Ischgl in Austria. Loved it, but please don’t go there as the bars are rammed enough at 4.30pm, so busy that some poor girls had to dance on the bars and tables. 

So whilst I was away  European banks ended up declining faster than if they had attempted ‘La Face’ or 'the Wall’ or 'The Chute’ that most resorts save for the nutters. Or as our group tend to call them, the ‘Yeah yeah yeah you’ll be just fine’, which is the biggest oxymoron in skiing as it’s reserved to describe the things you will be least fine attempting, resulting in  ‘Oh oh, I’ll call the blood wagon’. Which is where we are with the markets. 

Everyone thinks central banks have lost the plot.
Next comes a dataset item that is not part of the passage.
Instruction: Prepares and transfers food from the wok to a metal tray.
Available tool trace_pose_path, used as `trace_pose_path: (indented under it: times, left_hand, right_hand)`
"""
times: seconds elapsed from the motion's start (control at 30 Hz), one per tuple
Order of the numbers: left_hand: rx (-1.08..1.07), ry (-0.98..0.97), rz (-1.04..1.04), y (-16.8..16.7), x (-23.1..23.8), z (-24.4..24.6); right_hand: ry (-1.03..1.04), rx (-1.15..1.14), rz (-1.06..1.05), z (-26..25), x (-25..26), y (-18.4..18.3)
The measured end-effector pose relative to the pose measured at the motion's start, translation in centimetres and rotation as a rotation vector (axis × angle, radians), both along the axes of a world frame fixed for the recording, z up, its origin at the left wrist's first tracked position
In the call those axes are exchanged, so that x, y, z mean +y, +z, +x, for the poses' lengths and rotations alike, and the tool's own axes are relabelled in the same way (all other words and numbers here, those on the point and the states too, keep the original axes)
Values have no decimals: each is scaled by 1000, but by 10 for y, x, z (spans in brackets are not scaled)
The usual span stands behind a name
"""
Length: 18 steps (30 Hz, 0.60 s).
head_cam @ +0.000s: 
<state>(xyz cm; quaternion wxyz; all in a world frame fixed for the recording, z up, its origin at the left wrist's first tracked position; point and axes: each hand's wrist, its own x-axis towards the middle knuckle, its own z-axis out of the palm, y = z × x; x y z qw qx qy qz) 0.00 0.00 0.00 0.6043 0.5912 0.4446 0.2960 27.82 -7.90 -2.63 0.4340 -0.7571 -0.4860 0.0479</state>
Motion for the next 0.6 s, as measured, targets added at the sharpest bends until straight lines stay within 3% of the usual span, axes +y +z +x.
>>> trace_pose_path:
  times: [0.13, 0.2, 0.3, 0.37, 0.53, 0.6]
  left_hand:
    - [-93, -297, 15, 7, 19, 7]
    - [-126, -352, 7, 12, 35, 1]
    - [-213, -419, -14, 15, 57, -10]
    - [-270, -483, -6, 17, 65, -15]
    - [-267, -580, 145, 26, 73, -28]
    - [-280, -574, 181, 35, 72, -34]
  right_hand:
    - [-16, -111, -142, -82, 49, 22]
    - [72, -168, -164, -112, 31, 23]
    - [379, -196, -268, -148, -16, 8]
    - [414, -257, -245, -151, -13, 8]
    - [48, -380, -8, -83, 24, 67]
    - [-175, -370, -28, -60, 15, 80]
The nuts of negative interest rates has resulted in markets having such a hissy fit over their confidence in central banks that they have decided to do the opposite of anything their bossy parents are telling them to do. Fed raises rates, dollar falls. BoJ go negative on rates so the Yen goes ballistically UP. I fully understand that the Yen is not like any other currency as effectively it’s a retirement fund for the population, so in times of stability heads abroad for nice high yield holidays and at times of risk comes rushing home to hide under mattresses. But if you have lost complete faith in a central bank is it normal to hoover up its currency? Is it much like going long Weimar Marks because you think the Reichsbank has lost the plot? Or buying Zim Dollars because Mugabenomics is pants? 

No. The faith in Central Banks is shot, but not to the point of the markets taking suicide pills. Buying JPY is part of the great leverage unwind, as is selling US$, as is selling high yield and selling banks who are built on leverage and as is selling the CDO cubed of leverage, bank CoCo’s.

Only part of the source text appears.